### ASSIGNMENT
What lines in the records below mention "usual"? List them all.

(Source data)
=== Begin Enclosure ===

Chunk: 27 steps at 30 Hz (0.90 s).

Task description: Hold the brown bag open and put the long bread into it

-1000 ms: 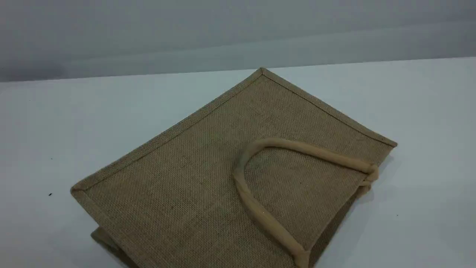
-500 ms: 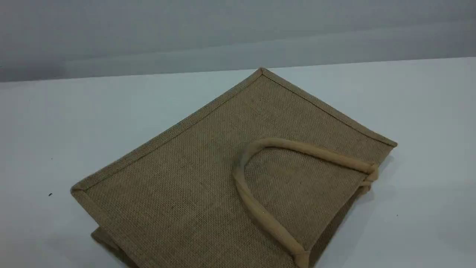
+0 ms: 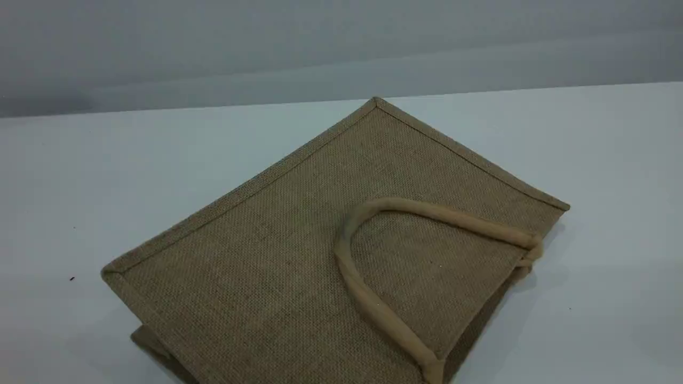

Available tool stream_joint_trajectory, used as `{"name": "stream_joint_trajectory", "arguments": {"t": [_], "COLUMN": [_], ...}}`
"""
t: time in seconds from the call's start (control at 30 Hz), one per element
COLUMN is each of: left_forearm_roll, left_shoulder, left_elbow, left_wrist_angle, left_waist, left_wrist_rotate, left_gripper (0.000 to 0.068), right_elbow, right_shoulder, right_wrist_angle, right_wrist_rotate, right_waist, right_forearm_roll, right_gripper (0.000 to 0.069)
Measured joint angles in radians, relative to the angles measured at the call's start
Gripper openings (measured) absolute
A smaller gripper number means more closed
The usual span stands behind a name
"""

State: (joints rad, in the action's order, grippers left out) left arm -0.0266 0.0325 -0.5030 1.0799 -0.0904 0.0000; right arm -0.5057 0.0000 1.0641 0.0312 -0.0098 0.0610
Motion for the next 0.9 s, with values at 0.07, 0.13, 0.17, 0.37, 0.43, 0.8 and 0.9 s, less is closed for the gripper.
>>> {"name": "stream_joint_trajectory", "arguments": {"t": [0.07, 0.13, 0.17, 0.37, 0.43, 0.8, 0.9], "left_forearm_roll": [0.000, 0.000, 0.000, 0.000, 0.000, 0.000, 0.000], "left_shoulder": [-0.031, -0.035, -0.034, -0.032, -0.032, -0.032, -0.032], "left_elbow": [0.000, 0.000, 0.000, 0.000, 0.000, 0.000, 0.000], "left_wrist_angle": [0.000, 0.000, 0.000, 0.000, 0.000, 0.000, 0.000], "left_waist": [0.000, 0.000, 0.000, -0.001, -0.001, -0.001, -0.001], "left_wrist_rotate": [0.000, 0.000, 0.000, 0.000, 0.000, 0.000, 0.000], "left_gripper": [0.0521, 0.0521, 0.0521, 0.0521, 0.0521, 0.0521, 0.0521], "right_elbow": [0.000, 0.000, 0.000, 0.000, 0.000, 0.000, 0.000], "right_shoulder": [0.000, 0.000, 0.000, 0.000, 0.000, 0.000, 0.000], "right_wrist_angle": [0.000, 0.000, 0.000, 0.000, 0.000, 0.000, 0.000], "right_wrist_rotate": [0.000, 0.000, 0.000, 0.000, 0.000, 0.000, 0.000], "right_waist": [0.000, 0.001, 0.001, 0.001, 0.001, 0.001, 0.001], "right_forearm_roll": [0.000, 0.000, 0.000, 0.000, 0.000, 0.000, 0.000], "right_gripper": [0.0481, 0.0481, 0.0481, 0.0481, 0.0481, 0.0481, 0.0481]}}
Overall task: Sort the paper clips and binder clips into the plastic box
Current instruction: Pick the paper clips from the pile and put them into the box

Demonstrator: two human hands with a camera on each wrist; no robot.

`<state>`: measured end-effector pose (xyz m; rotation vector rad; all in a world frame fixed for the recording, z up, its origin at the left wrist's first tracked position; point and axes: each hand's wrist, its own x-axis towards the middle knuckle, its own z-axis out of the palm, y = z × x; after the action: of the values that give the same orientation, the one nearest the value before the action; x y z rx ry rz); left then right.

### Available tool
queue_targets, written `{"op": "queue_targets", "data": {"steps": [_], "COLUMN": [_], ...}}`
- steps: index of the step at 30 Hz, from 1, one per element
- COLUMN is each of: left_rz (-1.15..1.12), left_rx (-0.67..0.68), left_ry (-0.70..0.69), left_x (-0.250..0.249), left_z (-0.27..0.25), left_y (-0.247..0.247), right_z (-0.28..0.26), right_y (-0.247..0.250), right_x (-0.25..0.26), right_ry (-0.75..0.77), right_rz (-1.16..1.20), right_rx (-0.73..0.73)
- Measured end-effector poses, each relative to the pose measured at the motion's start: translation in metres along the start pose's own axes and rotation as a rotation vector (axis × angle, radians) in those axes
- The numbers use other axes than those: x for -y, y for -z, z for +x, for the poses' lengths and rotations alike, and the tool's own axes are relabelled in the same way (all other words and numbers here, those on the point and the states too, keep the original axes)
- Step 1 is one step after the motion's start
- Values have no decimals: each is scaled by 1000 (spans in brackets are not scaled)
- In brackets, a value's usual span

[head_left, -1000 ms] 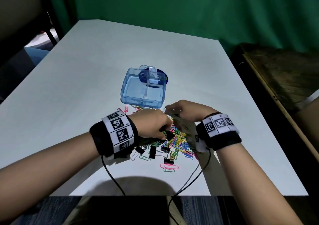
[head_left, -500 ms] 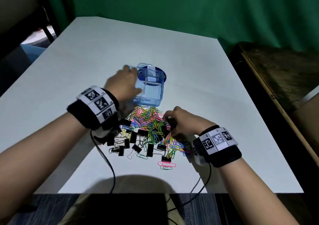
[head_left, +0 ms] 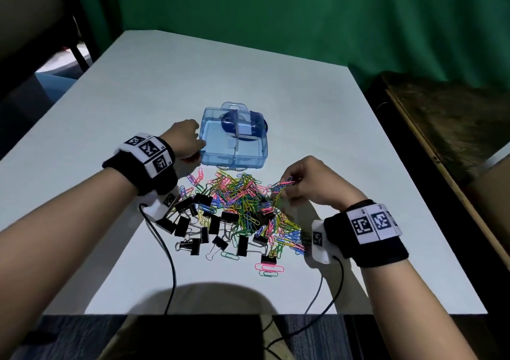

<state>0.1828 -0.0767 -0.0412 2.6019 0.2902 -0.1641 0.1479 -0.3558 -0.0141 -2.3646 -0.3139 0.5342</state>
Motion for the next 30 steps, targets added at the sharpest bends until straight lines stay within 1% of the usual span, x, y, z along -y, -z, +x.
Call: {"op": "queue_targets", "data": {"steps": [4, 9, 11, 15, 19, 21, 24, 26, 28, 30], "left_rz": [5, 5, 5, -7, -55, -50, 30, 30, 36, 57], "left_rx": [20, 35, 38, 26, 12, -28, -137, -136, -43, 98], "left_ry": [-33, -39, -40, -29, -8, -17, -125, -223, -335, -445], "left_x": [-3, 2, 2, 1, 4, 8, 5, -7, -21, -34], "left_z": [0, -1, -2, -3, -7, -10, -20, -32, -46, -57], "left_y": [2, 2, 1, 1, 5, 11, 21, 25, 24, 18], "right_z": [-4, 18, 34, 61, 67, 60, 45, 35, 21, 8], "right_y": [19, 24, 17, -3, -10, -6, 2, 3, -4, -14], "right_x": [18, 39, 45, 52, 47, 39, 18, 2, -6, -7], "right_ry": [26, 74, 73, 71, 77, 64, -25, -148, -244, -252], "right_rz": [217, 336, 321, 162, 59, 13, -125, -205, -280, -345], "right_rx": [0, -146, -225, -349, -371, -377, -330, -223, -89, 2]}}
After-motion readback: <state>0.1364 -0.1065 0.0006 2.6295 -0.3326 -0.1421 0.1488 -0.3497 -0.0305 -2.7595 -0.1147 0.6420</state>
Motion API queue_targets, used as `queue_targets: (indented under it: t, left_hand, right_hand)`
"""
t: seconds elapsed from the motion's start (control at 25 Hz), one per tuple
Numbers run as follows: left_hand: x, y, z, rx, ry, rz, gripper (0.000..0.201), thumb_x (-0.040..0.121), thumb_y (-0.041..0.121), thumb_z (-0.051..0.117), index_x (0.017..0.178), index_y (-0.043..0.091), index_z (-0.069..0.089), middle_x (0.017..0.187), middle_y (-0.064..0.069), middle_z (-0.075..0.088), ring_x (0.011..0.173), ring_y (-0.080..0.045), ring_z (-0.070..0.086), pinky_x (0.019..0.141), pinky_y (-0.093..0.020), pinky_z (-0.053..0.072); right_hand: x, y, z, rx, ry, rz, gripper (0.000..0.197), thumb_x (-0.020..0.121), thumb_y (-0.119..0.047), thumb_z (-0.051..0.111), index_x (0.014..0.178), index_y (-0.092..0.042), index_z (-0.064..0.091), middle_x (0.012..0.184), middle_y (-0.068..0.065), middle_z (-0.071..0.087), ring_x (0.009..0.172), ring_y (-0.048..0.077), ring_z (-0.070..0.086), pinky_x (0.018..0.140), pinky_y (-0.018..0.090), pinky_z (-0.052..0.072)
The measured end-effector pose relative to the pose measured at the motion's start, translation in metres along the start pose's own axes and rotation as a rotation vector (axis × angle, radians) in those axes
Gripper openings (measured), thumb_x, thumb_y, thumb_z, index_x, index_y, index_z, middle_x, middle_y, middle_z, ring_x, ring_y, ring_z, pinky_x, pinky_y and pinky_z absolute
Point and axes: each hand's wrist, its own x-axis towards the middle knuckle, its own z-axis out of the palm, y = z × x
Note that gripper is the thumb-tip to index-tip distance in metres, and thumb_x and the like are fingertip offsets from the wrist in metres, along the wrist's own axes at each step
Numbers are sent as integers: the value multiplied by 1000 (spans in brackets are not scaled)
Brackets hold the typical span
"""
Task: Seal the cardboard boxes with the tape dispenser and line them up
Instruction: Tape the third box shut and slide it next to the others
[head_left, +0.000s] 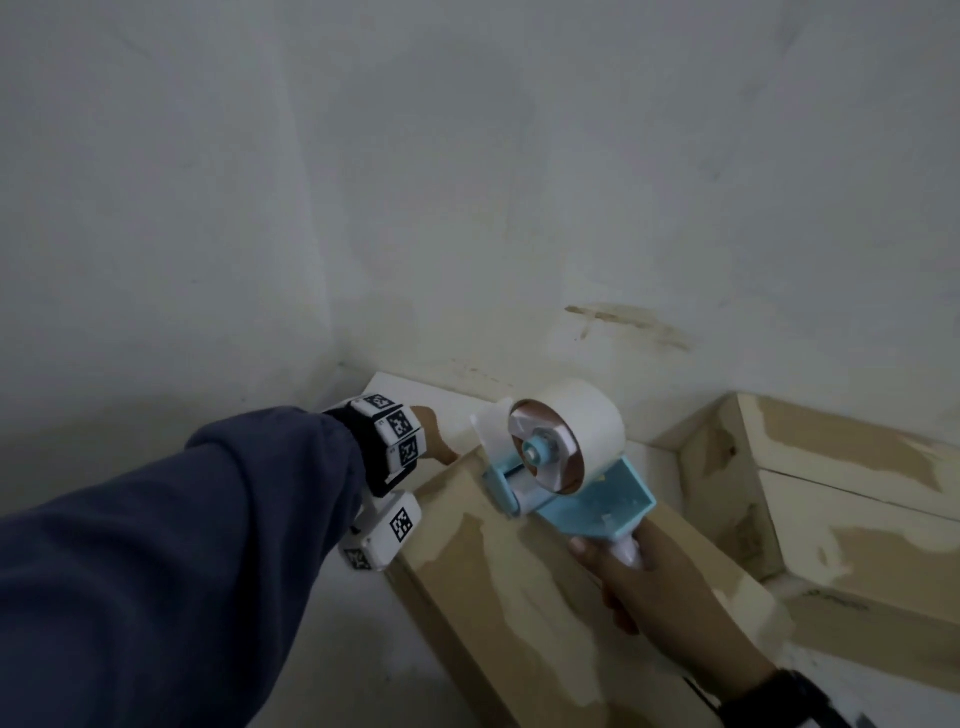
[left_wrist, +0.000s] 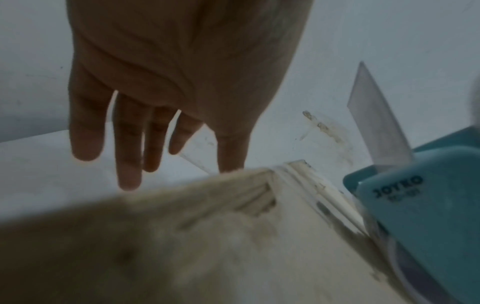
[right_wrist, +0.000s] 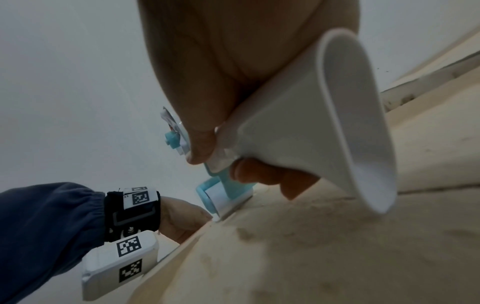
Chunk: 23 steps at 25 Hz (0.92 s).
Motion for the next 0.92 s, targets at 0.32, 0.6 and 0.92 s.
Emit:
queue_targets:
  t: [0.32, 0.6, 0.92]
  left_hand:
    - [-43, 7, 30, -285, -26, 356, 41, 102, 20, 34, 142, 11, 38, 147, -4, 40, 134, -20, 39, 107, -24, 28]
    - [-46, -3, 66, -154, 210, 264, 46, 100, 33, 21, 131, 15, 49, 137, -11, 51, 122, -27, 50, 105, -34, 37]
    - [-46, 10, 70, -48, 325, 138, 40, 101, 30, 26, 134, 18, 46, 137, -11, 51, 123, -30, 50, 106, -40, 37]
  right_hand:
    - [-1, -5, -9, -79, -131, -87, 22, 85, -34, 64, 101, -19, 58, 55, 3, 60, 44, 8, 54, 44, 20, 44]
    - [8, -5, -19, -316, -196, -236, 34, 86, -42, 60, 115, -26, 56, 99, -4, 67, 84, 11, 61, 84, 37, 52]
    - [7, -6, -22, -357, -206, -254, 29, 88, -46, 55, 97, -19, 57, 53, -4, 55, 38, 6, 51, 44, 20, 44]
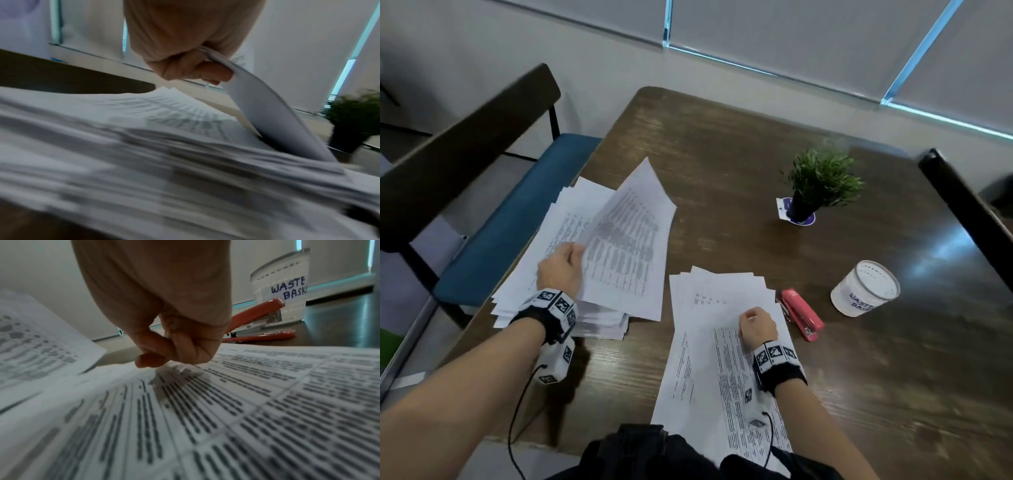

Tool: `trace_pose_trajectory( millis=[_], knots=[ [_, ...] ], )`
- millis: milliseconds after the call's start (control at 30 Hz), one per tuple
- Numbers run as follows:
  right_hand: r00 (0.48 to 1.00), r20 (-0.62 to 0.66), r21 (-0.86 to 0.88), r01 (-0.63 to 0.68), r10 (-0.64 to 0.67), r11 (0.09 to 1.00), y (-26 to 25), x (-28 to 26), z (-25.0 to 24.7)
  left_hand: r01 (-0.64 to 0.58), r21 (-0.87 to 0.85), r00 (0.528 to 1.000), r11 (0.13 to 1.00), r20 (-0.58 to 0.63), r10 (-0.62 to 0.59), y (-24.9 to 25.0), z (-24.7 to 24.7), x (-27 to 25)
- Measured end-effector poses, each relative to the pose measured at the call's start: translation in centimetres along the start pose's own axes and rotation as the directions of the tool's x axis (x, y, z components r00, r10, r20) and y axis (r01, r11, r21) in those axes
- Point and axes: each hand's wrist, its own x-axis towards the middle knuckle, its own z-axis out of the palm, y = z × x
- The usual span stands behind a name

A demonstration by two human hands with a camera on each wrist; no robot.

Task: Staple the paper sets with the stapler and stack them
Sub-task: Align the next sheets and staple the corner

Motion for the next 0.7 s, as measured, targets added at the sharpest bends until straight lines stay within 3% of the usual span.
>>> trace_pose_trajectory(
  millis=[167, 400, 533, 600, 667, 700],
  knots=[
    [1.0, -0.022, -0.089, -0.01, 0.009, 0.996, 0.1, -0.3, 0.2, 0.207, 0.228, 0.978, 0.951, -0.054, -0.2, -3.7, -1.6, 1.7],
    [1.0, -0.023, -0.123, -0.007, 0.005, 0.992, -0.2, -0.2, 0.2, 0.275, 0.323, 0.95, 0.906, 0.055, -0.308, -5.7, -1.7, 1.7],
    [1.0, -0.007, -0.155, -0.01, 0.009, 0.988, -0.3, -0.3, 0.1, 0.269, 0.266, 0.963, 0.926, -0.048, -0.266, -5.9, -1.6, 1.7],
    [1.0, 0.005, -0.176, -0.004, 0.005, 0.984, -0.4, -0.3, 0.0, 0.218, 0.326, 0.975, 0.92, -0.114, -0.19, -6.2, -1.4, 1.6],
    [1.0, 0.015, -0.205, 0.004, -0.001, 0.979, -0.6, -0.5, -0.1, 0.115, 0.458, 0.993, 0.881, -0.08, -0.088, -6.3, -0.8, 1.3],
    [1.0, 0.018, -0.217, 0.007, -0.003, 0.976, -0.7, -0.6, -0.2, 0.049, 0.519, 0.998, 0.854, 0.008, -0.062, -6.3, -0.3, 1.1]
  ],
)
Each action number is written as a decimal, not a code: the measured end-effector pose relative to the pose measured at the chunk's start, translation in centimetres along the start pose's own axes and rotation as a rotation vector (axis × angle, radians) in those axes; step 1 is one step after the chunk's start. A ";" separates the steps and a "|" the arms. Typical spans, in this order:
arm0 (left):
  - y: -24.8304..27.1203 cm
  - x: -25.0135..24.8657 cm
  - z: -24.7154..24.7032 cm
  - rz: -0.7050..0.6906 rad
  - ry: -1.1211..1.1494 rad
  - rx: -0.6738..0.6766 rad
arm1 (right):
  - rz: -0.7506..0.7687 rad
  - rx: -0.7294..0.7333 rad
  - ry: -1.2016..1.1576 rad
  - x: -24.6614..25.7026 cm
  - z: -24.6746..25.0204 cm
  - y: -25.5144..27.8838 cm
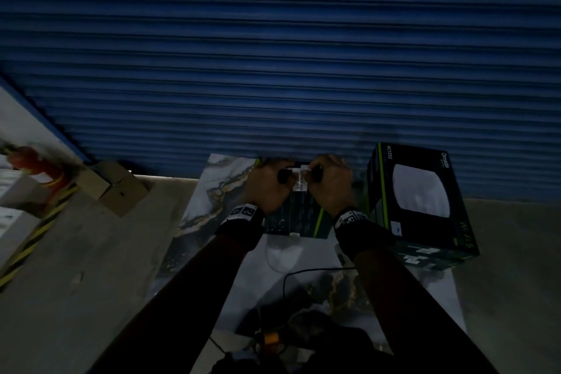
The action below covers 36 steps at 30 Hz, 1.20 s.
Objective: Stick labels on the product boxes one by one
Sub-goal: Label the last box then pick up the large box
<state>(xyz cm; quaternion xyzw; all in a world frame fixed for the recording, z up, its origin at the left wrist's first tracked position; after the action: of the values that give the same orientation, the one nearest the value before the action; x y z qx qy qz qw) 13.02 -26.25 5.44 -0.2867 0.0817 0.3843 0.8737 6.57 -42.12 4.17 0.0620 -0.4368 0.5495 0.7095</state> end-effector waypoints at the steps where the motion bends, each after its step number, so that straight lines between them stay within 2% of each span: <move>1: 0.2 -0.1 0.1 -0.029 -0.003 0.006 | 0.004 0.031 -0.006 0.0 0.1 0.1; 5: 0.4 -0.5 0.3 -0.026 0.034 -0.014 | -0.028 0.097 -0.042 -0.4 0.1 0.1; 10: 0.0 -0.5 -0.6 0.083 0.053 -0.035 | -0.108 0.011 -0.049 -0.1 -0.1 -0.1; 13: -0.6 -1.2 -0.3 0.025 0.071 -0.046 | -0.104 -0.028 -0.041 -0.1 -0.1 0.0; 16: -0.4 -0.6 -0.6 0.034 0.061 -0.040 | -0.094 -0.046 -0.031 0.0 -0.1 0.0; 21: 1.4 0.1 -1.2 0.001 0.056 0.005 | -0.062 0.088 0.032 -0.1 -0.6 1.0; 24: 1.3 0.4 -1.5 0.035 0.070 0.022 | -0.089 0.151 -0.002 -0.6 -0.7 1.0; 31: 0.0 -0.3 -0.9 0.044 0.032 -0.061 | -0.044 0.039 0.079 0.5 -0.8 0.9; 36: 0.9 0.2 -1.4 0.006 0.062 -0.021 | -0.034 0.038 0.108 0.6 -0.9 1.3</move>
<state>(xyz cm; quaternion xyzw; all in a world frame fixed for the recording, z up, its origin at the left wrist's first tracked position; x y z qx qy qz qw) 12.67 -26.40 3.84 -0.3077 0.1057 0.3788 0.8664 5.99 -40.69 3.55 0.0531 -0.3861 0.5481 0.7401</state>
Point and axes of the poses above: each hand's wrist, its own y-axis away from the middle knuckle, its own z-axis out of the back of the hand, x = y × z, the point moved 7 cm from there along -y, towards the middle knuckle, and after that the axes turned 7 degrees about -y, right-handed, at the moved point
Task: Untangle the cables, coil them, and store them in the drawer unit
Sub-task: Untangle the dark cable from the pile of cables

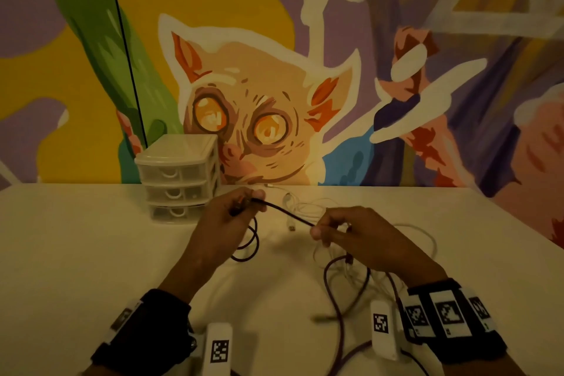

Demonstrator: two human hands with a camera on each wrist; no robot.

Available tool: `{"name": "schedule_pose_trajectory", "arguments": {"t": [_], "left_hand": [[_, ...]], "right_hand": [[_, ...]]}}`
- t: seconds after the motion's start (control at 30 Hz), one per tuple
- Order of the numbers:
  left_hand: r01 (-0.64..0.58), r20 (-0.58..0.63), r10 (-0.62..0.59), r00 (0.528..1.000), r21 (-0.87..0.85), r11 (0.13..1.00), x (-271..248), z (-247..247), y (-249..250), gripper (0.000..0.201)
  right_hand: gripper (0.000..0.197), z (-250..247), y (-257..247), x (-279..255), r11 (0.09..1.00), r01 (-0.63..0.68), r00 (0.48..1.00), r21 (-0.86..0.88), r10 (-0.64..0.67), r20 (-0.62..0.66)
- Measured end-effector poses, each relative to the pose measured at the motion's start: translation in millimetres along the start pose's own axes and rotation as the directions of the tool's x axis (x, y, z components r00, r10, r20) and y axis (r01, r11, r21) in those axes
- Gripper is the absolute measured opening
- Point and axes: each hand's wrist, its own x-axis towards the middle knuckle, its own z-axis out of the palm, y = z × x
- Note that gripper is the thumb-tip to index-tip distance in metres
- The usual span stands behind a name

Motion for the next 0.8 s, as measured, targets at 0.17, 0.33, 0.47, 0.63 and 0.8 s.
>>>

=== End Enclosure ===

### ANSWER SECTION
The usual span stands behind a name
- In brackets, a value's usual span
Motion for the next 30 steps, targets added at the sharpest bends until straight lines stay within 1% of the usual span, x, y, z along -y, -z, +x.
- The usual span stands behind a name
Motion for the next 0.7 s, as measured, targets added at the sharpest bends until straight lines stay within 3% of the usual span.
- The usual span stands behind a name

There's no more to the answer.